→ **Task directions**
Please write out, exactly, every line of the listing from its first line through the one that includes "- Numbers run".

→ **Exercise inputs**
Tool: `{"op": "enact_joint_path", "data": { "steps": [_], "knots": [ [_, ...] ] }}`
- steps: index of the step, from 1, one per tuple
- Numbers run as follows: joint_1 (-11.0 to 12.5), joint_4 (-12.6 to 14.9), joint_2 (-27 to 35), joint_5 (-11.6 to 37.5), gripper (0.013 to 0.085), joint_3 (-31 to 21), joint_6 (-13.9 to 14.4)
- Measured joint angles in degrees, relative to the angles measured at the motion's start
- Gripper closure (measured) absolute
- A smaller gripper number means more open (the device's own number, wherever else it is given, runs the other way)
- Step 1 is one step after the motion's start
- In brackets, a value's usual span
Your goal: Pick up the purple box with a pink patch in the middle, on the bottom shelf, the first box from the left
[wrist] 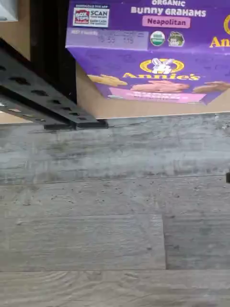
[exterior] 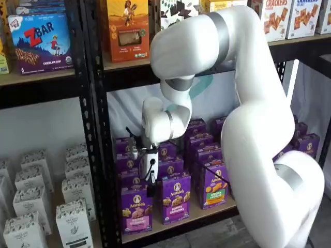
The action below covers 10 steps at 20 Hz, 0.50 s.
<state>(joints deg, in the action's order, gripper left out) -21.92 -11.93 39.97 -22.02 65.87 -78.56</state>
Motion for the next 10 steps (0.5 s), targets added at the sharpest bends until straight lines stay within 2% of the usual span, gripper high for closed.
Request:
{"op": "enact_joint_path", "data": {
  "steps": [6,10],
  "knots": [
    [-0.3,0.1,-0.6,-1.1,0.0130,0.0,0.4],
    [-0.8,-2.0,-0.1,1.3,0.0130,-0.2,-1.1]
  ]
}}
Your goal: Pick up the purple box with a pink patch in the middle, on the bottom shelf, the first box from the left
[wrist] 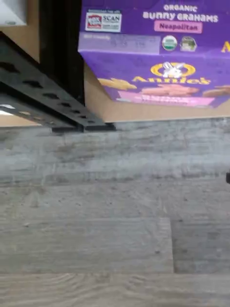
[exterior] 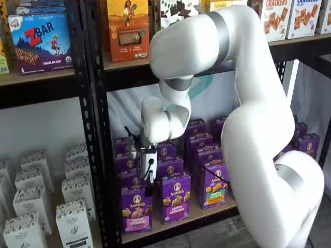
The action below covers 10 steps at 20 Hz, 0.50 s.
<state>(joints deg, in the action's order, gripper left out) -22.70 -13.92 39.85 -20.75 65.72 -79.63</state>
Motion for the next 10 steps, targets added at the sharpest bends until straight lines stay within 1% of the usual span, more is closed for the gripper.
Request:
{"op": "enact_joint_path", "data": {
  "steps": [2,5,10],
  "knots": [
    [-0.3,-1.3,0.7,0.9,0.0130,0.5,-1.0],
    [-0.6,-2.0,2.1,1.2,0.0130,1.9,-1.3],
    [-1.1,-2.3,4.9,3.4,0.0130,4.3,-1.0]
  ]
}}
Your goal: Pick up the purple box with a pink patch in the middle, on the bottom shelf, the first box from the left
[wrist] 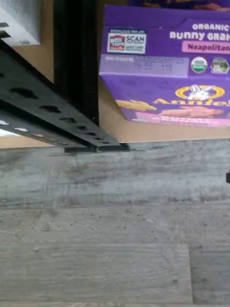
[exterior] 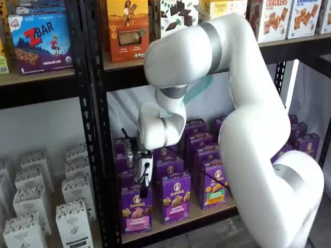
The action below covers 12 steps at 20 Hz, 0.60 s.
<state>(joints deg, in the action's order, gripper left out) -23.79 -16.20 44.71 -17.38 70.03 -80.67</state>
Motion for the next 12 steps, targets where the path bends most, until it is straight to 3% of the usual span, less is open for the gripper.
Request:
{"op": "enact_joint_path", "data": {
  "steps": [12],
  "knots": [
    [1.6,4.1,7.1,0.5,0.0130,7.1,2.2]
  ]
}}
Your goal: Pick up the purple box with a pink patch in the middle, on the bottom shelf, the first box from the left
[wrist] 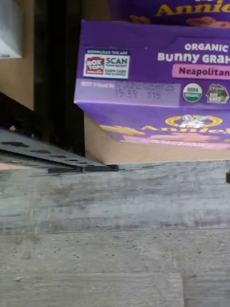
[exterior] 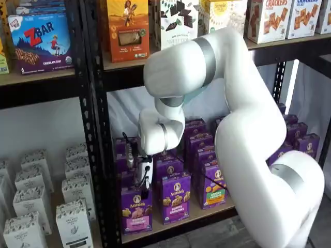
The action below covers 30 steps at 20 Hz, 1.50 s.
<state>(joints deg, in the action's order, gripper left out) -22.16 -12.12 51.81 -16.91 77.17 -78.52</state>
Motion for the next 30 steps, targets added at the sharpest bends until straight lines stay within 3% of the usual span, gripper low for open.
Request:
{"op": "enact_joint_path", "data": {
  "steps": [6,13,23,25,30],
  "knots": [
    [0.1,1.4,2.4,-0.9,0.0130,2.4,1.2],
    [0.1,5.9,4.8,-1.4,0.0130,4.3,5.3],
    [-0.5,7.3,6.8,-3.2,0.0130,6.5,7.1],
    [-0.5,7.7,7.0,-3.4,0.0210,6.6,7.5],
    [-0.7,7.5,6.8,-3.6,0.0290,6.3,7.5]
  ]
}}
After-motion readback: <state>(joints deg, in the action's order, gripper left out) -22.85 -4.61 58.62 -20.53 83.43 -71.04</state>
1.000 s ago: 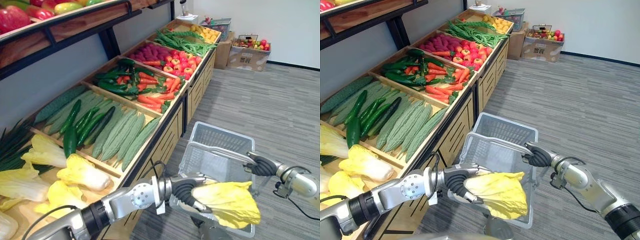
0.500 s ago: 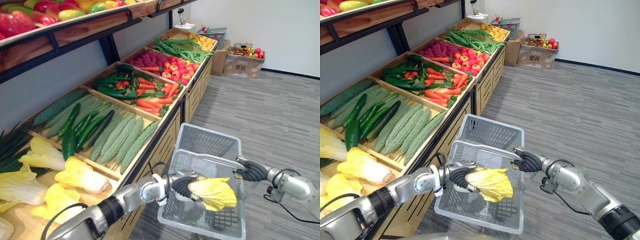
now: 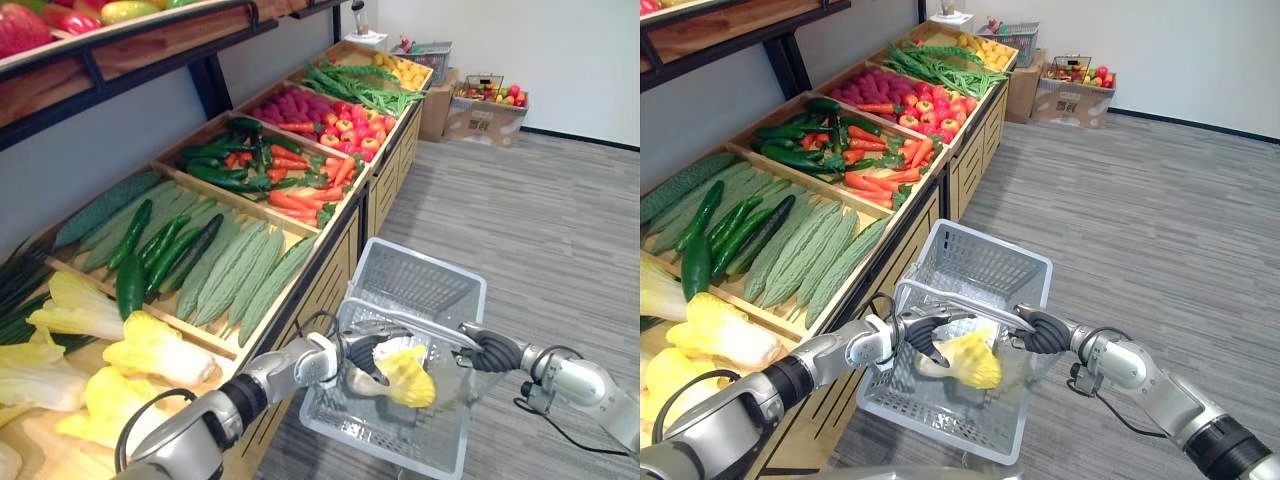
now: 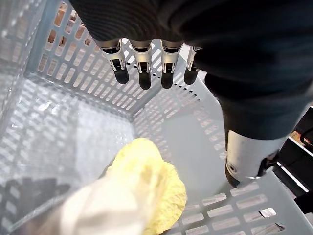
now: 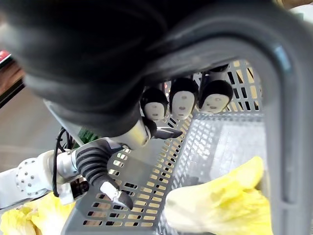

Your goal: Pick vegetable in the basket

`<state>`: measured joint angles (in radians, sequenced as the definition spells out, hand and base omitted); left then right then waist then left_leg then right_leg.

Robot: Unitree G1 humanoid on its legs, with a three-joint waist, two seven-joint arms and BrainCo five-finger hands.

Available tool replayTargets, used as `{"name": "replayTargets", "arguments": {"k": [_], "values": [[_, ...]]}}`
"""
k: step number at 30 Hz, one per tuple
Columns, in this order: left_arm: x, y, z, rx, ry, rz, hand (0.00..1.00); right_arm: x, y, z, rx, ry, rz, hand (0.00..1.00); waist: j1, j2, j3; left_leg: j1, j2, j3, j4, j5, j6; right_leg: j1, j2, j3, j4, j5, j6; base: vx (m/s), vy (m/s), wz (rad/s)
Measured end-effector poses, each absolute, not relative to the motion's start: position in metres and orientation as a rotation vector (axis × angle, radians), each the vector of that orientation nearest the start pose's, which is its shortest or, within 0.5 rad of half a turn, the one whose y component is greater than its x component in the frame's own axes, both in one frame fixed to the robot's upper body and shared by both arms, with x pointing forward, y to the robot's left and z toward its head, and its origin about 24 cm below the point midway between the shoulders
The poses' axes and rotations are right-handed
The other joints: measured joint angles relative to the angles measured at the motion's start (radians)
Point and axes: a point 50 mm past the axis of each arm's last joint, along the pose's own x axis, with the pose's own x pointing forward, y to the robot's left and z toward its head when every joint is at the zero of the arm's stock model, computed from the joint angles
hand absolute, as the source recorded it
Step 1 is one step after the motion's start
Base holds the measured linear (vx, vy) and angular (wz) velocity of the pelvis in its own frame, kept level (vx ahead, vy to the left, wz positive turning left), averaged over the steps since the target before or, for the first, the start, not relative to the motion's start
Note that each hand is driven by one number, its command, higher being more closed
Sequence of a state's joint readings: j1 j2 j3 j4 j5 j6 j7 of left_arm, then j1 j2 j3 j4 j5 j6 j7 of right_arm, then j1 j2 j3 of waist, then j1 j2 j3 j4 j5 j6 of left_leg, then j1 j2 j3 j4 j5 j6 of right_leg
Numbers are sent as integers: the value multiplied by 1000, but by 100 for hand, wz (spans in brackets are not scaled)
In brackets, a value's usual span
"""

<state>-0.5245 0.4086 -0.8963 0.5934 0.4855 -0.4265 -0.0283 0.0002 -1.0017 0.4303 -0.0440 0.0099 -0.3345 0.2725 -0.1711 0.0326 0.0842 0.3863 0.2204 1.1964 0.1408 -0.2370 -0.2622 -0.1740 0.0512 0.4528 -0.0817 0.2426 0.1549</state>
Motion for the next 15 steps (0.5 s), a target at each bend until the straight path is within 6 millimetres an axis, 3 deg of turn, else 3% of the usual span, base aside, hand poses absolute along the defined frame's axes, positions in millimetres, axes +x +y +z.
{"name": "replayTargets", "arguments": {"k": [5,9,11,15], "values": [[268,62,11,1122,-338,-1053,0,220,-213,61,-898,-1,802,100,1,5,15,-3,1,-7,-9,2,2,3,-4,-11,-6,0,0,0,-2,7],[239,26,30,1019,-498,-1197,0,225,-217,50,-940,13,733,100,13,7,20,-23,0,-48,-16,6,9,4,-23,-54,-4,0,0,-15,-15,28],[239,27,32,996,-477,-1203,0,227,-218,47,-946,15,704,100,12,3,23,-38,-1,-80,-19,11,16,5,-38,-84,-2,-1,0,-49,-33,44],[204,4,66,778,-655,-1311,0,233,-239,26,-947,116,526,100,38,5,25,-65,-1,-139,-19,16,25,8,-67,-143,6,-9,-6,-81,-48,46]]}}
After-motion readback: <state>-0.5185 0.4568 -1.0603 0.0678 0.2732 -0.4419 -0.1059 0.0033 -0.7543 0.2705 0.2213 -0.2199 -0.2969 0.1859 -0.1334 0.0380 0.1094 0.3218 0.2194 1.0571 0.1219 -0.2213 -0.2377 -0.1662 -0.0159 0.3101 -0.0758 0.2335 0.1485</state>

→ **Reply**
Tool: `{"op": "enact_joint_path", "data": { "steps": [_], "knots": [ [_, ...] ] }}`
- steps: index of the step, from 1, one per tuple
- Numbers run as follows: joint_1 (-11.0 to 12.5), joint_4 (-12.6 to 14.9), joint_2 (-27 to 35), joint_5 (-11.6 to 37.5), gripper (0.013 to 0.085), joint_3 (-31 to 21), joint_6 (-13.9 to 14.4)

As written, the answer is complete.